I'd love to discuss this quote, but it'll have to wait until next week. I'm sure that it will trigger a frisson of rage and the label of "liberation theology" from some quarters. Good. But I will leave it those who would affix such a label to sort out how they situate Jacques Maritain amidst the liberation theologians they love to criticize. Seems to me that it's pretty hard to do - Maritain's dialogue with Russian communism in Integral Humanism (written in the 1960's) certainly points out the shortcomings of the lived-out praxis of Marxism, but it can accept the insights that it offers concerning the mechanisms of oppression and exploitation that it promises to solve. 

In other words, Maritain is able to say that Marxism raises good points and diagnoses real problems. He faults it not because the diagnosis is wrong, but because the proposed treatment is wrong. His response is grounded in the Incarnation and advocates the 'integral humanism' that re-integrates the human person into an agent in relationship with God, rather than in competition with the Holy One. 

Liberation theology has, in certain cases, been like the MTV of theology: it's faddish, catches on quickly, but is pretty quickly criticized and supplanted by the new trend. And then all those who liked it in the beginning look back on it and wonder what they saw in it in the first place. But the impulse behind it - that it names the reality of oppression and the sinful structures that perpetuate violence against humans and creation - are certainly sound and fit in well with anyone who takes seriously the ramifications of the Incarnation. While I am critical of numerous strains of liberation theology, I am grateful that it brings to the fore the social situation of so many, that it calls us to conscience for ways in which we can participate in the systematic oppression of others, and that it takes seriously the corporal works of mercy. 

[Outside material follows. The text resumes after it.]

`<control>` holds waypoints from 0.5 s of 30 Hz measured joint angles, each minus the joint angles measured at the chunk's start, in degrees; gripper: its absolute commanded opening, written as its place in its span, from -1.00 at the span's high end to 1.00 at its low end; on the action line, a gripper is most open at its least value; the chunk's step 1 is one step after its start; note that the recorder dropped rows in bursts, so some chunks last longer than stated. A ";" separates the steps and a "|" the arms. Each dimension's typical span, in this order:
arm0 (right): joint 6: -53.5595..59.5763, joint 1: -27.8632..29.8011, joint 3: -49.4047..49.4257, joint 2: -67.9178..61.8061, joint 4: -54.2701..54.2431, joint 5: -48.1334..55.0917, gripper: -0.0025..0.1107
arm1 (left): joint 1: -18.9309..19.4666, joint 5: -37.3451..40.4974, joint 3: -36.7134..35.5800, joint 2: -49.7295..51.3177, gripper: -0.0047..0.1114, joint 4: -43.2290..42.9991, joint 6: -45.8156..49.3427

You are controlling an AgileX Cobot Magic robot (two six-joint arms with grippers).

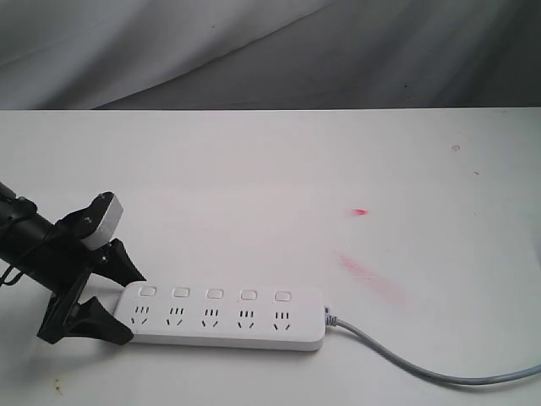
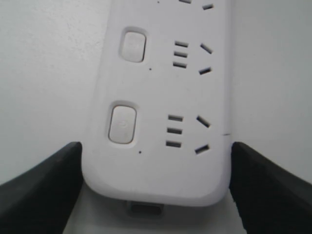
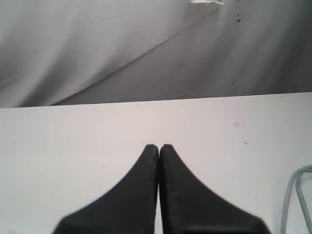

I would love to develop this thought further, but I have to mash potatoes. I suggest this quote simply because I am aware of the rancor surrounding the issue of liberation theology and I am irritated with how quickly shallow-minded people label something "liberation theology" without having any clue as to what liberation theology actually is or why there have been questions raised about it. For these people, calling something "liberation theology" is akin to calling someone a "racist" -- there's no way, really, to defend oneself and it completely closes off conversation. 

It'd be a great day of Thanksgiving, to my mind, if some of these bloggers (I dare not say thinkers, because they seldom engage in such strenuous activity)  would actually try to understand liberation theology, its contributions and its limitations, before labeling anything/everything that they don't like under the sweeping and ignorant label of liberation theology. 

Anyway, I'm off my soap-box. I lay down my arms and pick up my potato peeler!

Prayers for all this weekend!

Saturday, November 22, 2008

Of Many Things

I was on the phone with a friend of mine who was lamenting that she had to prepare dinner for twelve people on Thursday. I have spent today preparing the menu, writing the shopping list, and setting a cooking schedule for a dinner for 44 people. In case you're interested in what a Ciszek Hall Thanksgiving Feast looks like:

  • Sugar Coated Pecans
  • Stuffed Mushrooms
  • Cheese & Fruit Tray
  • Green Bean Casserole (could we actually skip this dish?)
  • Sweet Potatoes
  • Mashed Potatoes
  • Cranberry Sauce
  • Stuffing
  • Marsala Glazed Carrots with Hazelnuts
  • Dinner Rolls
  • Two deep-fried turkeys (each 12-pound) and one 16-pound salted turkey
  • Pumpkin Pie
  • Apple Pie
  • Layered Chocolate Dessert
So there's dinner.

I also have really cool wine to offer our guests. Over the summer, I found and purchased a rather delicious Cranberry Riesling that has acted as the inspiration behind the dishes being served. I'll probably offer cru beaujolais as I've heard only good things of it this year. 

I've been doing this work sequestered in a small television room where I am sitting now, watching "The Lion in Winter" and scouring various food magazines and websites for tips on food preparation. All in all, not a bad Saturday!

I think the holiday season is simultaneously the happiest and saddest time to be a Jesuit or religious. For on the one hand, it's a season of great hospitality and many gatherings of friends. Each weekend from now until January 1st I have some major event to attend. But at the same time, it's hard to go shopping and to realize that I don't have anyone special to shop for (except for my Secret Santa). When I walk through shops, I wonder what it'd be like to have my own kids and, generally, content myself with trying to figure out what to buy for my niece Emma. 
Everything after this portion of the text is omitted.